Second, when Jane Doe revealed her desire to have an abortion, she was met with hostility, resistance, and taken to a “crisis pregnancy center” so she could be talked into continuing with the pregnancy. This was part and parcel of a system that is trampling on the constitutional rights of some of the most vulnerable people in this country—unaccompanied, pregnant minors in detention. There is no question that the federal government is violating Jane Doe’s constitutional right to seek an abortion without undue burden. ORR’s new policy has boldly and unapologetically stripped undocumented minors of their reproductive freedom. The role of courts is to recognize constitutional violations and remedy them—not to force a teenager to carry an unwanted pregnancy for at least two more weeks.

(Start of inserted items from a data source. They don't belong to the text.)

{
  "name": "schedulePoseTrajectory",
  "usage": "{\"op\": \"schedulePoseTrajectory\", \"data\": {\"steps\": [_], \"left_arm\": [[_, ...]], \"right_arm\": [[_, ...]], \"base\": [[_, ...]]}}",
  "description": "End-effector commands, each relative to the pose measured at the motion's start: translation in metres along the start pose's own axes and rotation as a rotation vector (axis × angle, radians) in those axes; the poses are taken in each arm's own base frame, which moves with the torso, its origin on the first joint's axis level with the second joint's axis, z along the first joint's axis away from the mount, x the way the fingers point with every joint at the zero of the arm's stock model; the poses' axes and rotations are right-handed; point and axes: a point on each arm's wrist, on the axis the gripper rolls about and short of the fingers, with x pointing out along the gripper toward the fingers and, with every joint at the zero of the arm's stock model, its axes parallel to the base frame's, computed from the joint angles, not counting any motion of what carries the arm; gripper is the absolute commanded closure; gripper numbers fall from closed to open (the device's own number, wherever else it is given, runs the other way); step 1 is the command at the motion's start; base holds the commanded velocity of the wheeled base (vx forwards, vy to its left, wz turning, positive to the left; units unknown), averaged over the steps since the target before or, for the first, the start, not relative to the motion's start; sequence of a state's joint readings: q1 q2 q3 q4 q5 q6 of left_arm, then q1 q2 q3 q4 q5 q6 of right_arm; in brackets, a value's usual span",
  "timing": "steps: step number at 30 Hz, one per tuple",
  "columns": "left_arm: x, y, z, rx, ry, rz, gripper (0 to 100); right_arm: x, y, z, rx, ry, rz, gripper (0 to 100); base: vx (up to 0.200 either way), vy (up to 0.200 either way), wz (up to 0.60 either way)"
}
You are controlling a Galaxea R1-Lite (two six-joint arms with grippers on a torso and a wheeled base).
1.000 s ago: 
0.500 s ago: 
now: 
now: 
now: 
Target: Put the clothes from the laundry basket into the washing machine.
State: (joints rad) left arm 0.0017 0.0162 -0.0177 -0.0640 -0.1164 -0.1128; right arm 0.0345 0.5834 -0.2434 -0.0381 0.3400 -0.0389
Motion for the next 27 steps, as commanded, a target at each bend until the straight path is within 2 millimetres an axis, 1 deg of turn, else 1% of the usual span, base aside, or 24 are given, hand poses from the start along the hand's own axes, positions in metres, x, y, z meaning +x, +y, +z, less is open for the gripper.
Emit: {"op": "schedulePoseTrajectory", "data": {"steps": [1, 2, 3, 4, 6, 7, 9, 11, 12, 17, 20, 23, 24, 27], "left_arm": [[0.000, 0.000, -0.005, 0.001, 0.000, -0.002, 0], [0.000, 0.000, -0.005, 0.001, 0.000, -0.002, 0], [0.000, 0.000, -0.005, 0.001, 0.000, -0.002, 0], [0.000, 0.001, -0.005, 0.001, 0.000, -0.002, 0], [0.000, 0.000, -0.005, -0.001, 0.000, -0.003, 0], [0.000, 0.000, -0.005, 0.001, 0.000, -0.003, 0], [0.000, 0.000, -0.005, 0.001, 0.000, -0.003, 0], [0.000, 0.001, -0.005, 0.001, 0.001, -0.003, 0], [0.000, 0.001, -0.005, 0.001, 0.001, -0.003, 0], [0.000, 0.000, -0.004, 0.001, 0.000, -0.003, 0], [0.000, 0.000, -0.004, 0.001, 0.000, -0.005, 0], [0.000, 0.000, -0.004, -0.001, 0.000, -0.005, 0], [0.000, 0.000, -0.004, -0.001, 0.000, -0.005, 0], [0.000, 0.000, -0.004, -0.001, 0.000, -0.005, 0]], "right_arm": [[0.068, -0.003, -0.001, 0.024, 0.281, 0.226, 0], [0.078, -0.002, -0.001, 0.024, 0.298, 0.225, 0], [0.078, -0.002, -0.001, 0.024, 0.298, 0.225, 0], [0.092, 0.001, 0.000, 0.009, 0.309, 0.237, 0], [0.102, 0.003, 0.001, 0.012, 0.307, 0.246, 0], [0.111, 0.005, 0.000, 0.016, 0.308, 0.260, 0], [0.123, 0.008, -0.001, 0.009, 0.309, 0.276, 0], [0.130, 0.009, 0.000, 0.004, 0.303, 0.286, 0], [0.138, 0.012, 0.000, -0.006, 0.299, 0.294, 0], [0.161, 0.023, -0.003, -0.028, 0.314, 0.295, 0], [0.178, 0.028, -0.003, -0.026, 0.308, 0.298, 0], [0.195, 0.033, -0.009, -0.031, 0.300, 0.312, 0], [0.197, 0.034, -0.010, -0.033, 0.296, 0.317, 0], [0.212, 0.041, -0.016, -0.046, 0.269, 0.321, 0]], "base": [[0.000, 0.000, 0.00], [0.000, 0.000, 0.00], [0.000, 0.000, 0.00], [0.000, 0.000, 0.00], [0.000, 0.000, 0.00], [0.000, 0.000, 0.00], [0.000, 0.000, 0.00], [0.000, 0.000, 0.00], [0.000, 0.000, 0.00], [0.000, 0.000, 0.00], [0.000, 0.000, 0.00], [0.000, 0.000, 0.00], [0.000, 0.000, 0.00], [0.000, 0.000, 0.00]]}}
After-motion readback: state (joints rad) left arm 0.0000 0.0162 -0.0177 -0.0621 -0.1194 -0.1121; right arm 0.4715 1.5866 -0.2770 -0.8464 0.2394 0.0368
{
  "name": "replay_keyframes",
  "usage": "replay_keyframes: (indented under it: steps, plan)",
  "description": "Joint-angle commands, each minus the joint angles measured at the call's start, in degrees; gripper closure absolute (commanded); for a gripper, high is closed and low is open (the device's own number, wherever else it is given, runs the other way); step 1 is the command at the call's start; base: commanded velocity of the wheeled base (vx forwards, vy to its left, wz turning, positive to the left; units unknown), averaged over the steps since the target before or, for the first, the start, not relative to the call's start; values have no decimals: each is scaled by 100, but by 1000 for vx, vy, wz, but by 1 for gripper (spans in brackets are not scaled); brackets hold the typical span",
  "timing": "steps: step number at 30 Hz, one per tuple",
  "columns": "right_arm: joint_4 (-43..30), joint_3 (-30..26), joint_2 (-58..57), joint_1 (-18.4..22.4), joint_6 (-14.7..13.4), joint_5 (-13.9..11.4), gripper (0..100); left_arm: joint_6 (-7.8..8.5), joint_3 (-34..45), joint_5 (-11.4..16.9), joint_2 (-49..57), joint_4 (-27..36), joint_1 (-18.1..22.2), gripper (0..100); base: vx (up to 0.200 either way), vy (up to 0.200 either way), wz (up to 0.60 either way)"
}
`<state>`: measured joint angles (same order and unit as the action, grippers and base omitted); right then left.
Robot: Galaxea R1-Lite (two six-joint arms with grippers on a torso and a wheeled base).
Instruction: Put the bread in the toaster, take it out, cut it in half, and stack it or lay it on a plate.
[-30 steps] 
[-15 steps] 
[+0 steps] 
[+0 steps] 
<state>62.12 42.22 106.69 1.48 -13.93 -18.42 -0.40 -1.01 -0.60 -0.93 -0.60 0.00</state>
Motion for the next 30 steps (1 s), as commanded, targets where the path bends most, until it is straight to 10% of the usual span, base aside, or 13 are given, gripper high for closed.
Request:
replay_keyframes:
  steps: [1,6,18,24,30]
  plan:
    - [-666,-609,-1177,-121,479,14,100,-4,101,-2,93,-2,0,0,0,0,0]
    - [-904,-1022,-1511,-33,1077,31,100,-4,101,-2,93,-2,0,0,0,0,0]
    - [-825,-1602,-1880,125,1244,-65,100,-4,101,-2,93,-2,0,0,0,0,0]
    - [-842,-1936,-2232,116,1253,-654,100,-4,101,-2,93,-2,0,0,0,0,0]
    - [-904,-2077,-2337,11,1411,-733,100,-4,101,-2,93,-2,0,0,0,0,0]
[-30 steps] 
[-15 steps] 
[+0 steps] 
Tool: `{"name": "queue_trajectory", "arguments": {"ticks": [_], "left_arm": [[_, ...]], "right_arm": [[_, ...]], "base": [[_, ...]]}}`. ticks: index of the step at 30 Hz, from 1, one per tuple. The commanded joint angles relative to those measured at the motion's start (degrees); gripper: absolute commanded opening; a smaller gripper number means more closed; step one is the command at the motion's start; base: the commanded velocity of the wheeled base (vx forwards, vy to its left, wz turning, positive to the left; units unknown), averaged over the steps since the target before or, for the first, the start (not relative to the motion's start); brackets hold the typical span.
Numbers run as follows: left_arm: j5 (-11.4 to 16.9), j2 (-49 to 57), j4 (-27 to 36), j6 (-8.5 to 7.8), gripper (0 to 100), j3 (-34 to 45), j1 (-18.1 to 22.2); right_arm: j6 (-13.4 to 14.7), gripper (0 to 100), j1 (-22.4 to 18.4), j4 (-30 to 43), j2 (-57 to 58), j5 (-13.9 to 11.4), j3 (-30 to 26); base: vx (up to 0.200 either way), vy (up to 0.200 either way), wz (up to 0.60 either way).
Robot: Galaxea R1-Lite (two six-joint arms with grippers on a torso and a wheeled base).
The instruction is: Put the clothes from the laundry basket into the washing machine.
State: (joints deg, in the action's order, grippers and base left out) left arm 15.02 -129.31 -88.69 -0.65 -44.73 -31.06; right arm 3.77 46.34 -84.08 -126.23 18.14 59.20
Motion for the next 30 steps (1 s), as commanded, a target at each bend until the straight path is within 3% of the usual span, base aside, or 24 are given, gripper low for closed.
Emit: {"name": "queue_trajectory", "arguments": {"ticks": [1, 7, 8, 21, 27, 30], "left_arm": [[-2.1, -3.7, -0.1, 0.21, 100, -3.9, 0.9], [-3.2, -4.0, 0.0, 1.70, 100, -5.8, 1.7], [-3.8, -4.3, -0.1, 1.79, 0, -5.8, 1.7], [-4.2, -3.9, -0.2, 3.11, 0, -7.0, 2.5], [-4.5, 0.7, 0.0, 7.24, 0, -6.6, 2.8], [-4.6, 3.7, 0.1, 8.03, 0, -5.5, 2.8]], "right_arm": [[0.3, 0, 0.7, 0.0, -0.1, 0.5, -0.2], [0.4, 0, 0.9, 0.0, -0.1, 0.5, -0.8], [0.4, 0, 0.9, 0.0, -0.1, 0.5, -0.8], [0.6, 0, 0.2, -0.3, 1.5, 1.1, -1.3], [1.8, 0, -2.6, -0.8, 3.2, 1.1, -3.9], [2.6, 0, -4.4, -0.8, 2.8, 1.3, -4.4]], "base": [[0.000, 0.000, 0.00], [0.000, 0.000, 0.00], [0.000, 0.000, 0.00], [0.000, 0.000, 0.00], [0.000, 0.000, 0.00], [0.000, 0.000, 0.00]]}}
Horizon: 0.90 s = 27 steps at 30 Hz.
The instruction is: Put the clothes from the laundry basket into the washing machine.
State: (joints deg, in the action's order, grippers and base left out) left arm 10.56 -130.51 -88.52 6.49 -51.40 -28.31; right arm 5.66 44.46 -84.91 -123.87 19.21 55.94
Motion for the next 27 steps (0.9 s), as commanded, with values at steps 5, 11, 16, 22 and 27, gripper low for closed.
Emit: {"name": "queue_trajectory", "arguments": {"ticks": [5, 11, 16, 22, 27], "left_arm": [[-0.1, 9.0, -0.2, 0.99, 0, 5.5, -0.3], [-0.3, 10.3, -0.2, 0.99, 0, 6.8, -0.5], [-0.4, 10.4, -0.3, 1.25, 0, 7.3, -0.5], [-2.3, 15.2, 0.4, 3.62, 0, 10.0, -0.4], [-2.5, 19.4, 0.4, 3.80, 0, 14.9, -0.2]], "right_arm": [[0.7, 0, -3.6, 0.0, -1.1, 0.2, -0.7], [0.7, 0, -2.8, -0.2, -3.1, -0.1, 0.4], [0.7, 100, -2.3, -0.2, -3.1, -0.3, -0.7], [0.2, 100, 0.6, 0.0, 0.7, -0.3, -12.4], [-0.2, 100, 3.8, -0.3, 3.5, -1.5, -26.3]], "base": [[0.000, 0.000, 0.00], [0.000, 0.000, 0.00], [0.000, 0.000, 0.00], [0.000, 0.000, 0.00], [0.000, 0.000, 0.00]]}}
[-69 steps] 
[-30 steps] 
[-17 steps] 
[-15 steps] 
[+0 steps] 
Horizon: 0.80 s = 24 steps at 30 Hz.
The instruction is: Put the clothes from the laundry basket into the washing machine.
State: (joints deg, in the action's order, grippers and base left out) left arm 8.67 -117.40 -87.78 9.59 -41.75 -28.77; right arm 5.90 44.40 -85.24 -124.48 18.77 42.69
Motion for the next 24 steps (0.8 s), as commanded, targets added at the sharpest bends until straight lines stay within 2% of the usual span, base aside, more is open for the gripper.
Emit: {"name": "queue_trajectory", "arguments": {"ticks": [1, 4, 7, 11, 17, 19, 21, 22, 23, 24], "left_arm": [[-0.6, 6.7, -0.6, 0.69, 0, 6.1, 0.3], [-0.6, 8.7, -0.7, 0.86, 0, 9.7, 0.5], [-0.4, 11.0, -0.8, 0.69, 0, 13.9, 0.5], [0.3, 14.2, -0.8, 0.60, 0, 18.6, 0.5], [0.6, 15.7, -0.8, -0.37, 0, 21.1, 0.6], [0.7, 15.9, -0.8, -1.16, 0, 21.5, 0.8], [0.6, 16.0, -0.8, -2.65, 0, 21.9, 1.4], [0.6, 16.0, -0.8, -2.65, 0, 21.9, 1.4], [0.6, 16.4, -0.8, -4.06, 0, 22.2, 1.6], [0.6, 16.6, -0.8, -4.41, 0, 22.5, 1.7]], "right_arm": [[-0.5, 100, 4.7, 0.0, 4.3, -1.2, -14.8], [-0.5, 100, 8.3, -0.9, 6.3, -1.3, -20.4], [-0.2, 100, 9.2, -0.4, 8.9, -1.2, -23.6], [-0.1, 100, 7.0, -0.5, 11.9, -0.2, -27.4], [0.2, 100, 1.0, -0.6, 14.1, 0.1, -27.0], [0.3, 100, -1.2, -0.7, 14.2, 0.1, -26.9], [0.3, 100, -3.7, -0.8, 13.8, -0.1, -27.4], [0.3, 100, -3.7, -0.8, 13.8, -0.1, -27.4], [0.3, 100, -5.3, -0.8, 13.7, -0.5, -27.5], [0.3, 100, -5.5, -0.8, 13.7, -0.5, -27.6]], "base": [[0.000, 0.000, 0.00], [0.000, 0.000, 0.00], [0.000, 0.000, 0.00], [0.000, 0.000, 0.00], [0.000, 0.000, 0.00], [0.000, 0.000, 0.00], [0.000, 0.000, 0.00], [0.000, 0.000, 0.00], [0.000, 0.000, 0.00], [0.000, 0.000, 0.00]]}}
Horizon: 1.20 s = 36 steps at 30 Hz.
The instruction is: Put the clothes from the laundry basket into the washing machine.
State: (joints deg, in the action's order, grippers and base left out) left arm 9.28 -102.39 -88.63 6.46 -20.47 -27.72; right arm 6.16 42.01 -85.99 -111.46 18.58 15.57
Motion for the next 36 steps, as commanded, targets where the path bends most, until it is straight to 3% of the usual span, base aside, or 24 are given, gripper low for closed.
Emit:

As Judge Millet wrote in dissent to the appellate court’s order,

There are no winners in this cases like these. But there sure are losers. As of today, J.D. has already been forced by the government to continue an unwanted pregnancy for almost four weeks, and now, as a result of this order, must continue to carry that pregnancy for multiple more weeks. Forcing her to continue an unwanted pregnancy just in the hopes of finding a sponsor that has not been found in the past six weeks sacrifices J.D.’s constitutional liberty, autonomy, and personal dignity for no justifiable governmental reason. The flat barrier that the government has interposed to her knowing and informed decision to end the pregnancy defies controlling Supreme Court precedent.

Conclusion

Jane Doe’s fate remains in the balance, even though her legal rights are clear. Her lawyers have filed a petition for rehearing en banc by the full panel of judges on the DC Circuit. The federal government has filed an opposition to this petition. In the meantime, Jane Doe sits under “close control” by the shelter officials watching the days of her pregnancy tick up. It is no more the right of E. Scott Lloyd to insist that Jane Doe carry this pregnancy to term than it is the right of Commander Warren to insist that his handmaid carry a child for him.

  • Brett

    Ms. Grossman fails to acknowledge that many women, in addition to men, believe that pregnancy is the beginning of a separate human’s life and that there is a constitutional right to life, and also that there is a split in the United States regarding whether there is a right to life. There are also many Americans who believe the thorny issue of abortion is best left to the states under the Tenth Amendment, and that the Roe v. Wade decision was an over-reach, finding a constitutional right where it does not exist. These are difficult issues and there are two sides to them. Also, the contraceptive mandate of Obamacare is a clear violation of the First Amendment’s right to freedom of religion, by forcing those who disagree with abortion on religious grounds to fund abortions.

  • cpatat

    “I also expect government officials to faithfully execute the law.” Unless you emphasize the “Faith” in “faithfully,” that seems to be asking a bit much these days!